The plant complex employed four full-time workers, with one relief worker for holidays. Despite being only a short distance from Nairn, which had by then grown into a mature railway town and primary point of access to the outside world, a small town site was laid out, consisting of two three-bedroom houses, as well as the "club house", which was run by a live-in cook and which served as a boarding house for maintenance workers. The powerhouse at the dam was the very first local telephone service subscriber in April 1917 and as a result was assigned a phone number of 1.

During the 1920s, the Mond Company began to decline, a process which was accelerated by the catastrophic collapse of the Worthington mine.
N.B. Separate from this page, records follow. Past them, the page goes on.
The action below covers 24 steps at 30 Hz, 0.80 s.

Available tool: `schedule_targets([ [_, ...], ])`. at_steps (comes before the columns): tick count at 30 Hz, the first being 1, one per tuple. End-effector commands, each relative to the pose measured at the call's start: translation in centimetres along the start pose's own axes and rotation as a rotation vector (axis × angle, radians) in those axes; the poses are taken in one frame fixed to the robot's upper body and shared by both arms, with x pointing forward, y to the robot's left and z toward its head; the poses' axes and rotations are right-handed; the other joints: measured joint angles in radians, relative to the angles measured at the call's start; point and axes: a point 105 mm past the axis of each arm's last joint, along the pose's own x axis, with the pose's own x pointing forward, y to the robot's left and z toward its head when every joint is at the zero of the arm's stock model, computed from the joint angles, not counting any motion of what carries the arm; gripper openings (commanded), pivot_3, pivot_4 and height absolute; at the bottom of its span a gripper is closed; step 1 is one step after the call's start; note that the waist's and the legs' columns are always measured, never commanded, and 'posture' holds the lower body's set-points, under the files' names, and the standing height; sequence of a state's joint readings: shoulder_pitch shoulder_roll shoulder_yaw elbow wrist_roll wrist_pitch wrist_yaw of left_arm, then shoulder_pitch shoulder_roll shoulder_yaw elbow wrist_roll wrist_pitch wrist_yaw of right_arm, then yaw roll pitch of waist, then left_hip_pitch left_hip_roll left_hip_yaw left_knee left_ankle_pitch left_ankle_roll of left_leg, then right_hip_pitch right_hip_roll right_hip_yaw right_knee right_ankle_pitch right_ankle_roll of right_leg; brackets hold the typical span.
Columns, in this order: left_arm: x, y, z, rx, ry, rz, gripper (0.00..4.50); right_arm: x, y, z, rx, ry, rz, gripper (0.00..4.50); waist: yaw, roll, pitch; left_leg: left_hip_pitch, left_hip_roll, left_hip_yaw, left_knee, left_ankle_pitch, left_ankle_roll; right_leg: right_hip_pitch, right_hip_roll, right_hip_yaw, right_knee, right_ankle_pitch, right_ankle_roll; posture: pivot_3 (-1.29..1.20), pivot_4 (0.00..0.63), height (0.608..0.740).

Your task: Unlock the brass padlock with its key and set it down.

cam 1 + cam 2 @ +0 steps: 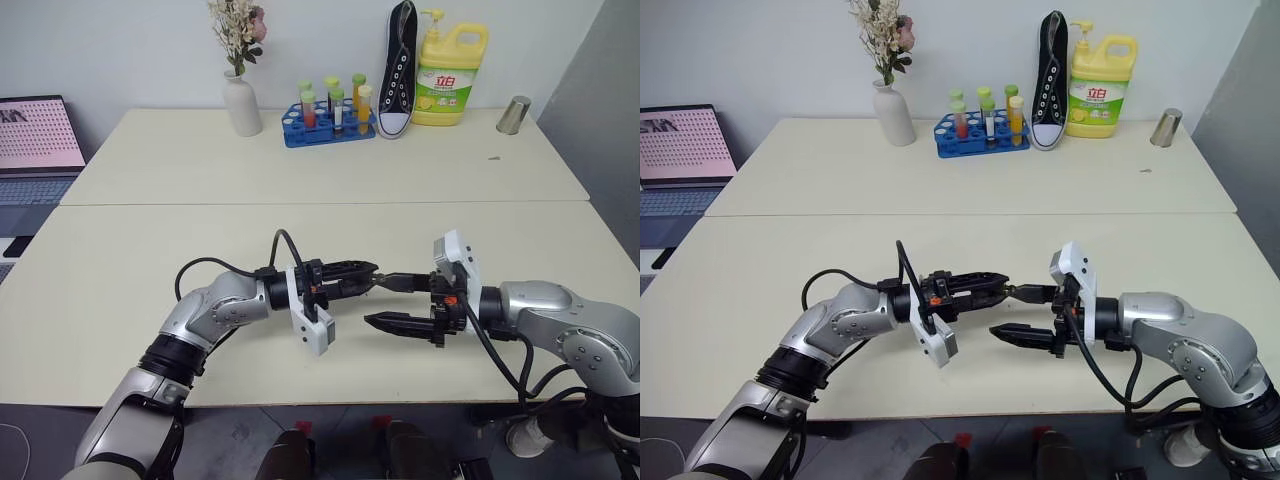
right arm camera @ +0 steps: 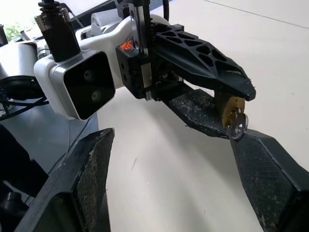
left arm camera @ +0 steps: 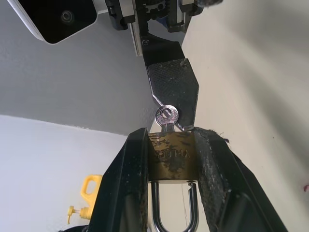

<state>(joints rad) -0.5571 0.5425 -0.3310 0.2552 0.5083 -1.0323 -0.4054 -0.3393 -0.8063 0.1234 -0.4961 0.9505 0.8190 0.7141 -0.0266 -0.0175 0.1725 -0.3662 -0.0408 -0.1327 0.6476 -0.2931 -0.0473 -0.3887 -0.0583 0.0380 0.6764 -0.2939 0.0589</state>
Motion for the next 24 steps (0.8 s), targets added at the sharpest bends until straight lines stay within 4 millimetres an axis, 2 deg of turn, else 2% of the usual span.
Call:
schedule_targets([
  [1,0.1,2.2,1.3,0.052,-0.075,0.081,0.99,-3.4,-1.9,-0.2,0.036,0.052,-0.098,3.94,0.006,-0.002,0.001,0.0,0.0,0.0,0.0,0.0,0.0,0.0,-0.001,0.0,0.0,0.0,0.0,0.0,0.15,0.74],
  [6,0.1,2.2,1.3,0.05,-0.075,0.081,0.99,-4.5,-1.6,0.1,0.104,0.032,-0.062,3.94,0.006,-0.002,0.001,0.0,0.0,0.001,0.0,0.0,0.0,0.0,-0.001,0.0,0.0,0.0,0.0,0.0,0.15,0.74],
  [9,0.1,2.2,1.3,0.047,-0.075,0.081,0.99,-4.9,-3.1,-0.1,-0.013,0.062,-0.16,3.94,0.005,-0.002,0.001,0.0,0.0,0.001,0.0,0.0,0.0,0.0,0.0,0.0,0.0,0.0,0.0,0.0,0.15,0.74],
  [14,0.1,2.2,1.5,0.043,-0.081,0.083,0.99,-3.1,-3.4,1.2,-0.042,-0.064,-0.177,3.94,0.0,-0.002,0.001,0.001,0.0,0.001,0.0,0.0,0.0,0.0,0.001,0.0,0.001,0.0,0.0,0.0,0.15,0.74],
  [17,0.3,2.2,1.5,0.041,-0.085,0.085,0.99,-2.3,-3.5,1.4,-0.03,-0.084,-0.177,3.94,0.0,-0.002,0.001,0.001,0.0,0.001,0.0,0.0,-0.001,0.0,0.001,0.0,0.001,0.0,0.0,0.0,0.15,0.74],
  [24,0.4,2.2,1.5,0.041,-0.092,0.084,0.99,-1.0,-2.4,2.0,0.016,-0.106,-0.082,3.94,0.0,-0.002,0.001,0.001,0.0,0.0,0.0,0.0,-0.001,0.0,0.001,0.0,0.001,0.0,0.0,0.0,0.15,0.74],
])
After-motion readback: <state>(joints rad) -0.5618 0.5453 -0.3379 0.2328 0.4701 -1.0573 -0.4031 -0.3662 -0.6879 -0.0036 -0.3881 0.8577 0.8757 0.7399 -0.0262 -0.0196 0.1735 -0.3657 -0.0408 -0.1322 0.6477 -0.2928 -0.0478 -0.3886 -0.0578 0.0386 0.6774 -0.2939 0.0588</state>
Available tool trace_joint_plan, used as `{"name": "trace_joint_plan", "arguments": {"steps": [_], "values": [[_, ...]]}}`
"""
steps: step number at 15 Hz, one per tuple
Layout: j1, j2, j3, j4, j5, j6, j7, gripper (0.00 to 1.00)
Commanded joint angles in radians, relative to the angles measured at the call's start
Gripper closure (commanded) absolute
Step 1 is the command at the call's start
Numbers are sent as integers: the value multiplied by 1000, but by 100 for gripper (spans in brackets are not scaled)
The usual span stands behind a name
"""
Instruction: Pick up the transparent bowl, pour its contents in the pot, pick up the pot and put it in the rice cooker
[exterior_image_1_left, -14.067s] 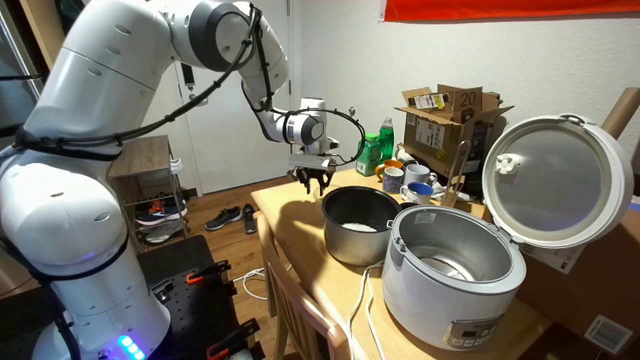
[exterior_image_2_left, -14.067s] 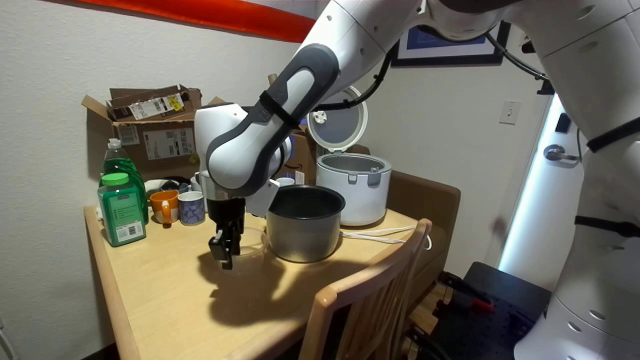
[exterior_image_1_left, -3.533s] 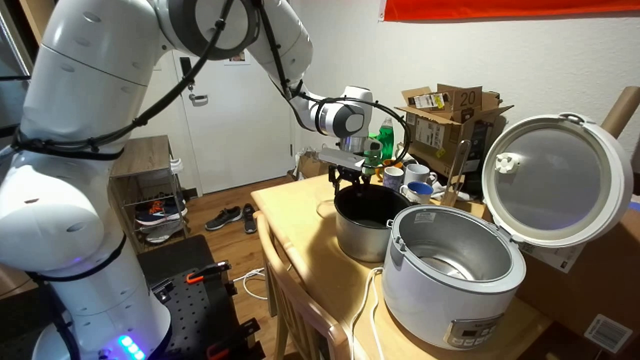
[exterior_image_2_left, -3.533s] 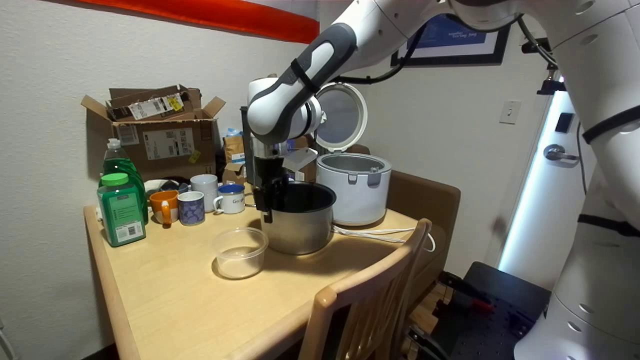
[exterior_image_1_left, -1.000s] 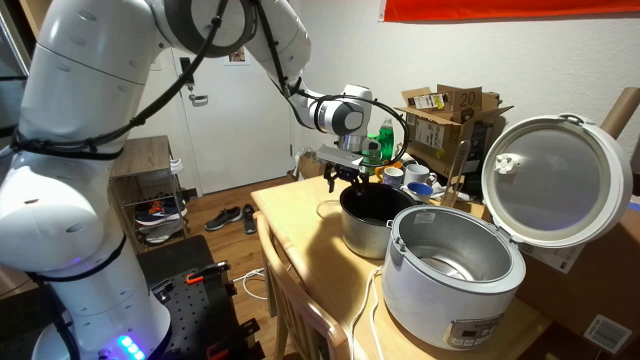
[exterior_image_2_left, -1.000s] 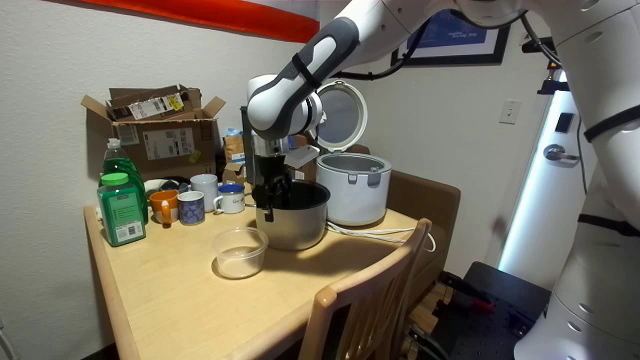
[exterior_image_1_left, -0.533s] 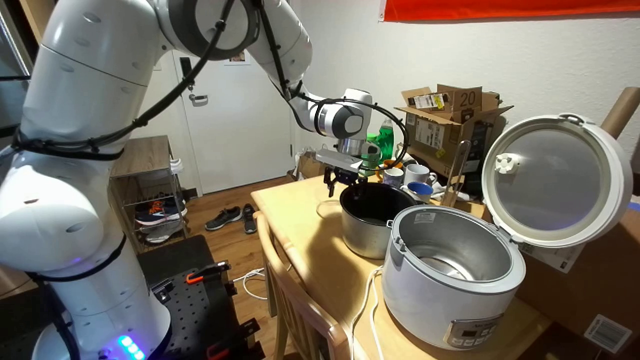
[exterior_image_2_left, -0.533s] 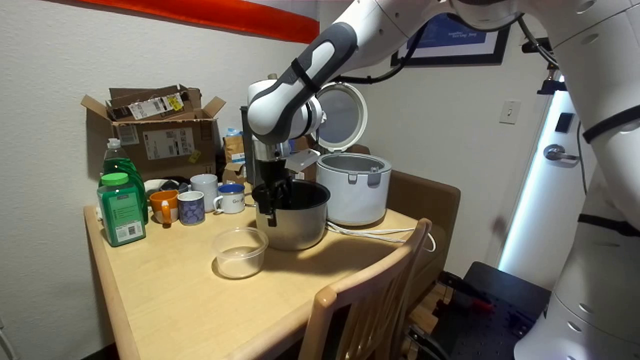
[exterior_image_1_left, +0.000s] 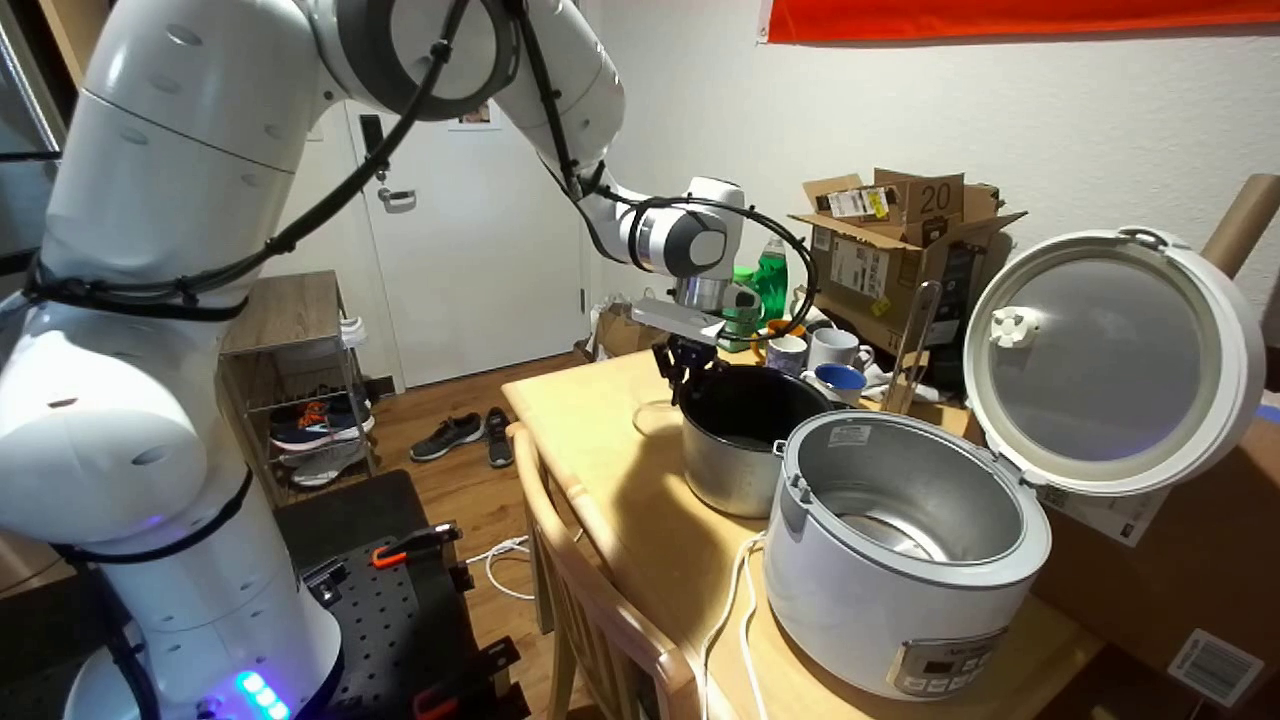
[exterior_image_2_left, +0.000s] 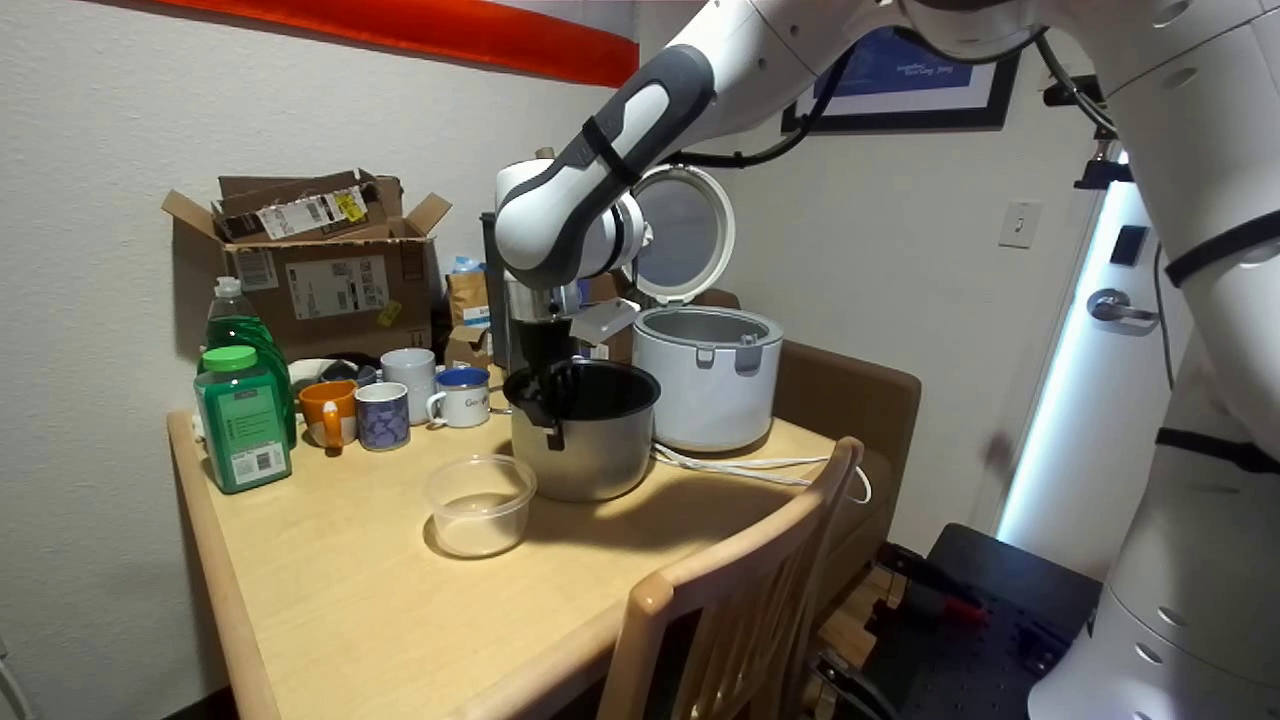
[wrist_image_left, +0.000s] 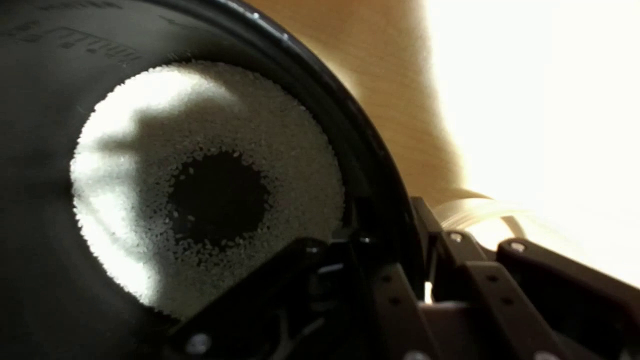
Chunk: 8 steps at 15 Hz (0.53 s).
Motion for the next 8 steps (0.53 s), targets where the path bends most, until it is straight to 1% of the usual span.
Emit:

The company and its assets were merged into Inco, and its power generation subsidiary, the Lorne Power Company, was merged into Inco's Huronian Power Company.

In 1930, the Algoma Eastern Railway was acquired by the CPR, which quickly began to abandon sections of the railway which paralleled its own track and which were considered to be redundant. The track from Espanola to Turbine (aside from the Little Current spur) was abandoned in 1931, including the section which ran next to the plant. The plant gradually became more secluded and separated from the nearby communities, especially as Inco abandoned the on-site worker housing and switched to using general operational and maintenance crews, and as rail traffic, including passenger rail, ceased along the old AER line.

The Second World War brought increasing concern and paranoia of German saboteurs. This was largely a renewal of the anti-German sentiment of the First World War, which brought suspicion and persecution onto ethnic German civilians living in Canada. Security generally increased at major industrial complexes, railways, canals, and harbours. As a precaution, Inco hired four armed security guards, two full-time and two relief, who patrolled the Spanish River dam complexes. No form of sabotage ever took place.

By 1952, Nairn Falls was powering operations at Garson mine, Lawson quarry, Creighton, and the Copper Cliff and Coniston smelters.

==Status==

Today, the power plant continues to operate and supply power to Vale operations around Sudbury, as well as to the Ontario Hydro power grid. The Spanish River remains popular with cottagers and boaters, but the area around the plant is off-limits and remains Vale private property. The right-of-way of the defunct Algoma Eastern Railway near the plant has been divided up, with the bush allowed to regrow over some portions of the raised track bed, but another section has been used as an access road for the plant. This road intersects with Ferry Street in the town of Nairn, which marks the road to the former ferry service across the Spanish River to the "Headquarters" area to the north.

The area around the river, which was once completely logged out, began to see tree regrowth and reforestation throughout the latter part of the 20th century, which has given the area its current character and increased its recreational and wilderness appeal. This also serves to obscure the plant from view, especially as it is some distance both from the town of Nairn and the current Ontario Highway 17 route, though it is only a short distance from the old Highway 17 (now McIntyre Street). The plant and associated falls area are visible from the Spanish River itself, especially downstream.